▶ What to produce
Nothing beyond the line containing "What follows is about image 3." is to be printed; print exactly each line from the start of the records below through that line, leaving out pictures.

[Data shown — start]

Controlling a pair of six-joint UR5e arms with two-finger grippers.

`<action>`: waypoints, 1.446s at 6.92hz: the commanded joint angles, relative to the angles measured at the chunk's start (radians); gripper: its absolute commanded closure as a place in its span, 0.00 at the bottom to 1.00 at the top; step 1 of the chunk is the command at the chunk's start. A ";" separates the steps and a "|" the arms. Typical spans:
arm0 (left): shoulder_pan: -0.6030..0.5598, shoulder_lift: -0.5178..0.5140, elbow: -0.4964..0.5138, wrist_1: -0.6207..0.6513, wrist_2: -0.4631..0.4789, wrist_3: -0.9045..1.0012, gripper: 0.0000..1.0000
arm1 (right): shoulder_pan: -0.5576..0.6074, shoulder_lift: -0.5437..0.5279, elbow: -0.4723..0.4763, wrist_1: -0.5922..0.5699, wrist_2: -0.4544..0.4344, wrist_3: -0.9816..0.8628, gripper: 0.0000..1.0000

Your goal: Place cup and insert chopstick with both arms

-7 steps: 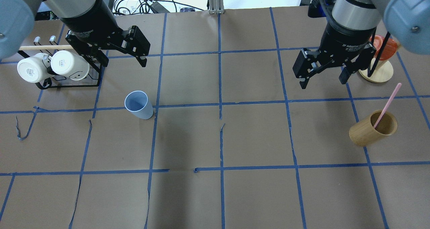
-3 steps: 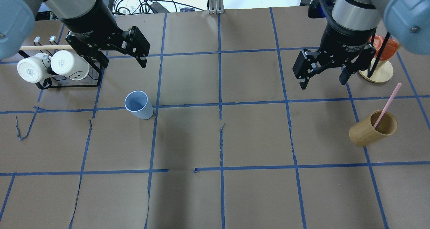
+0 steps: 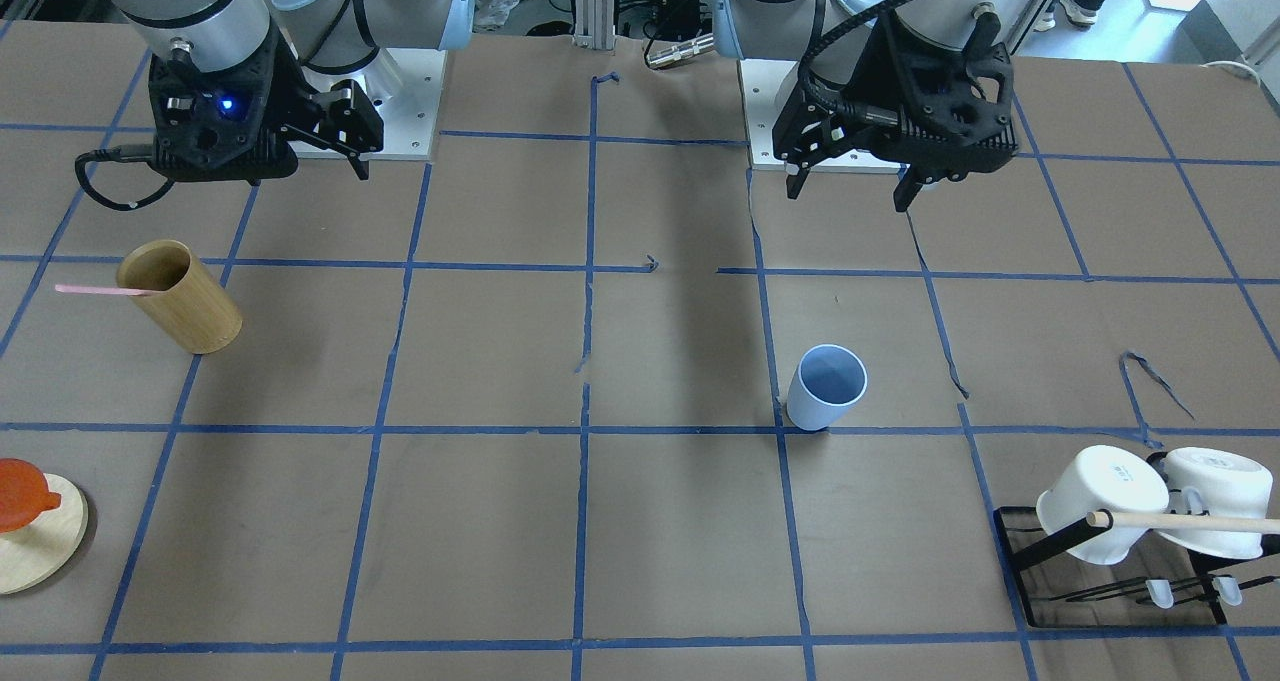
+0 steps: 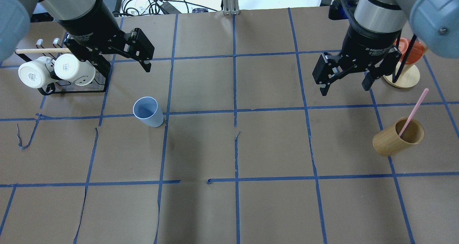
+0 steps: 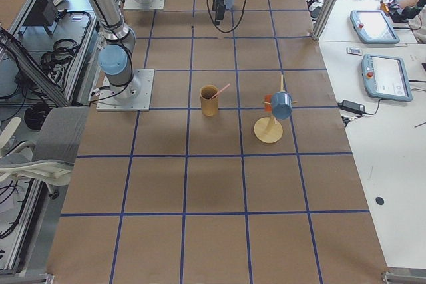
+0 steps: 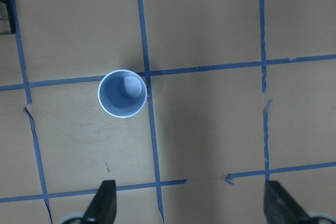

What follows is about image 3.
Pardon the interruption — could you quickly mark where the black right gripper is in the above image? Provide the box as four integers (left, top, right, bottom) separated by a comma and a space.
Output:
148, 31, 385, 184

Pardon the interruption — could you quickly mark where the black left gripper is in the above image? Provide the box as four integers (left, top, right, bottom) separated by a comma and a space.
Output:
772, 6, 1019, 212

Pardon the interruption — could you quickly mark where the light blue plastic cup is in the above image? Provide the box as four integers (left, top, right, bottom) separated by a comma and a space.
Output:
785, 344, 869, 431

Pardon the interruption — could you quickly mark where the pink chopstick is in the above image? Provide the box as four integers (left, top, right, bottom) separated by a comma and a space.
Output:
54, 283, 160, 297

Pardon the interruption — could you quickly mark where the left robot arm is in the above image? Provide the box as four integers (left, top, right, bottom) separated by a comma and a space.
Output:
712, 0, 1046, 212

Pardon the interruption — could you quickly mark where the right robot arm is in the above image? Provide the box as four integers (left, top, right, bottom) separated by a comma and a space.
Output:
92, 0, 475, 186

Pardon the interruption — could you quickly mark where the bamboo chopstick holder cup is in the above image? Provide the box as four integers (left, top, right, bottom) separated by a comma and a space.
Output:
115, 239, 243, 356

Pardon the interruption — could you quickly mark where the orange cup on stand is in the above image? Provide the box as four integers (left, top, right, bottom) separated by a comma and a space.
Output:
1, 458, 61, 533

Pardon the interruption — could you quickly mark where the wooden cup tree stand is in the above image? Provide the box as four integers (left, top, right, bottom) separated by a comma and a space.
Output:
1, 474, 90, 595

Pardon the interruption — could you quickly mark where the white mug near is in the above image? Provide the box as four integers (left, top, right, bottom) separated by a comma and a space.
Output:
1036, 445, 1170, 534

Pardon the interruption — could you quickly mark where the white mug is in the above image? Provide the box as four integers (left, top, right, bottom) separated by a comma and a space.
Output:
1157, 447, 1274, 561
1036, 445, 1170, 534

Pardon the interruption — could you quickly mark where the white mug far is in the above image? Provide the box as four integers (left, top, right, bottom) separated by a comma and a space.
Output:
1157, 447, 1274, 561

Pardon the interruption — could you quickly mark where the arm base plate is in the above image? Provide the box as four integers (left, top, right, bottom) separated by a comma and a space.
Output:
349, 47, 451, 161
739, 58, 902, 174

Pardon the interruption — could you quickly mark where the aluminium frame post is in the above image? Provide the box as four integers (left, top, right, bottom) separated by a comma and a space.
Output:
572, 0, 617, 52

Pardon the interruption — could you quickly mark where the wooden rack handle rod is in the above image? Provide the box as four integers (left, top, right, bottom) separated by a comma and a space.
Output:
1083, 509, 1280, 535

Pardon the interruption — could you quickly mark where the black wire mug rack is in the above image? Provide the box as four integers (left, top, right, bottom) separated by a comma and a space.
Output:
993, 451, 1277, 629

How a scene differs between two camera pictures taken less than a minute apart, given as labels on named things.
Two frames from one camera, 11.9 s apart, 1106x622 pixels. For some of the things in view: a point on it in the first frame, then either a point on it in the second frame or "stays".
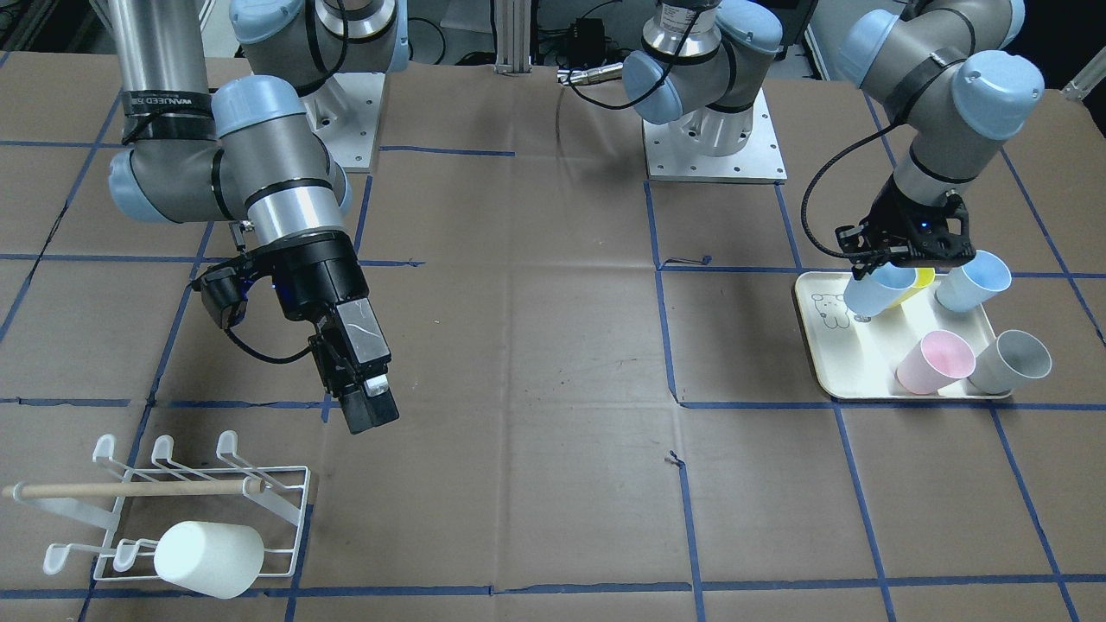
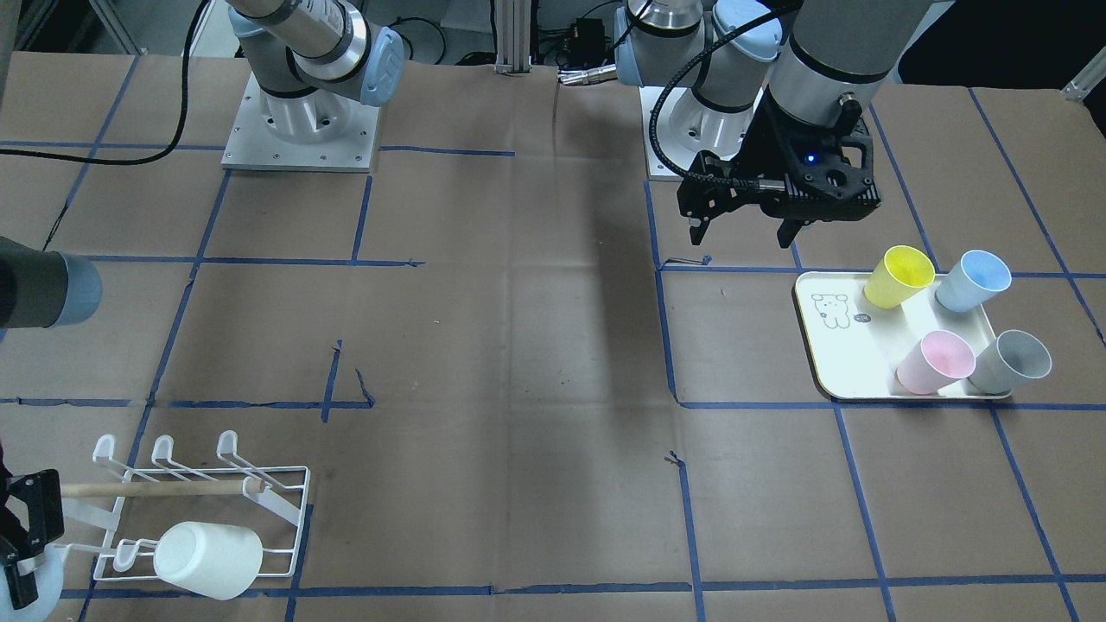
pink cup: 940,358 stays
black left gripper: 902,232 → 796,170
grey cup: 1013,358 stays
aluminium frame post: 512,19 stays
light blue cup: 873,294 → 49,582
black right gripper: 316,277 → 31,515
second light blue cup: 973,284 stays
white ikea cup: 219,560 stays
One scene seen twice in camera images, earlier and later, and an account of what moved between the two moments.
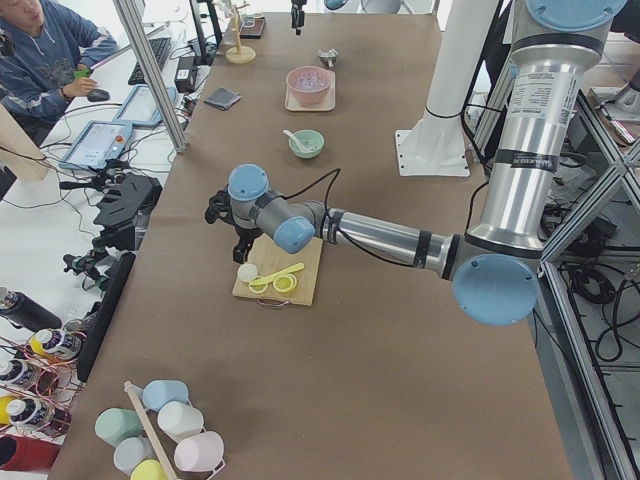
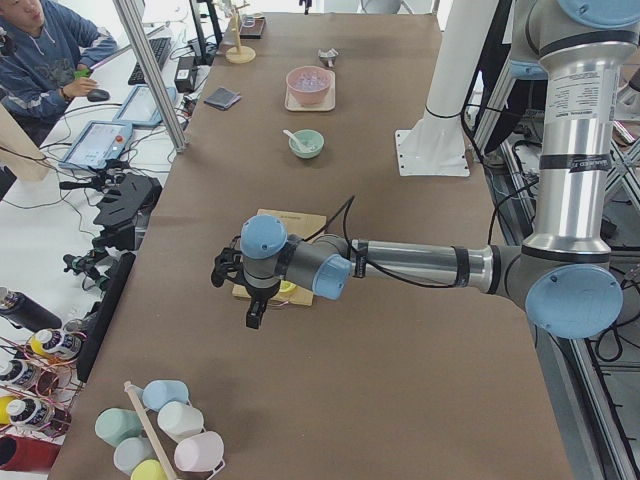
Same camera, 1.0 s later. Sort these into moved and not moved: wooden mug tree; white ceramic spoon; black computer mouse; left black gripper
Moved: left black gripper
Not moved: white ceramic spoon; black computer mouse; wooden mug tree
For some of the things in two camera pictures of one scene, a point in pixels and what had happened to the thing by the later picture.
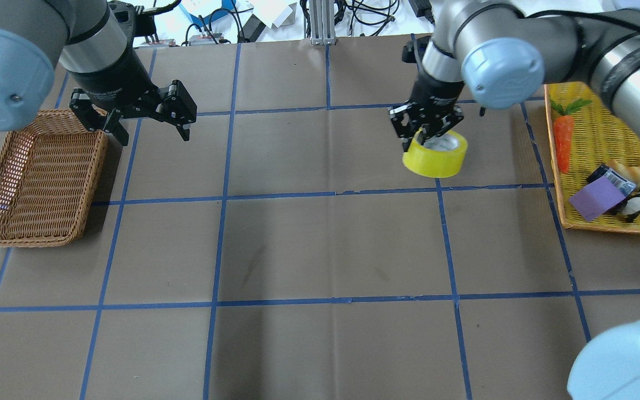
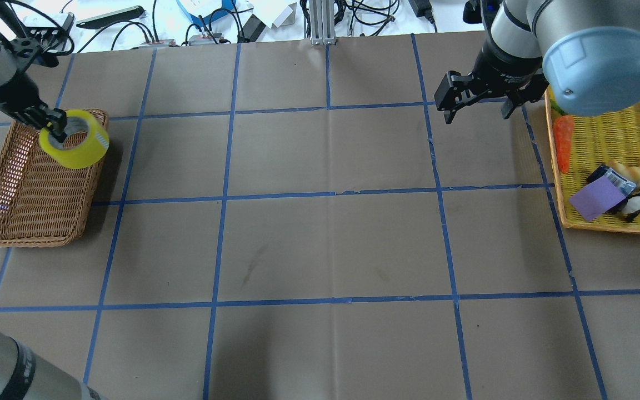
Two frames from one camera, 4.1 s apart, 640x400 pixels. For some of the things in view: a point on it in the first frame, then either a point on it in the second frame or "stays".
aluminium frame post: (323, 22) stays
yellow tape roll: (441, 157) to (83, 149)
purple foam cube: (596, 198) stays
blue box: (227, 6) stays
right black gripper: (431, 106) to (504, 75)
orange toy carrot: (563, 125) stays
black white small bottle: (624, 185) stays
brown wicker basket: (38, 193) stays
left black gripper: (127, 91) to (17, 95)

[Data shown — finish]

▶ Expected answer
Controlling a pair of six-joint UR5e arms with two-finger grippers.

`<action>`: waypoints, 1.446s at 6.92hz: the commanded joint angles, relative to the angles measured at the chunk's start (radians); gripper: its absolute commanded closure as a place in its span, 0.00 at the bottom to 1.00 at the top; step 1 of the chunk is the command at the chunk's start. A ";" separates the steps and a "|" the arms. Typical spans:
arm0 (left): shoulder_pan: -0.6030..0.5598, shoulder_lift: -0.5178..0.5140, elbow: -0.4964..0.5138, wrist_1: -0.6207..0.6513, wrist_2: -0.4631..0.4789, wrist_3: -0.9045..1.0012, gripper: 0.0000..1.0000
arm1 (right): shoulder_pan: -0.5576..0.6074, shoulder_lift: -0.5437..0.5279, elbow: -0.4723..0.4763, wrist_1: -0.5922..0.5699, wrist_2: -0.4544..0.4344, wrist_3: -0.9816..0.8628, gripper: 0.0000..1.0000

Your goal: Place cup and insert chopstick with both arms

-7 steps: 
-3 steps: 
+0 steps: 
+0 steps: 
+0 steps: 
+0 steps: 

What follows is about image 3.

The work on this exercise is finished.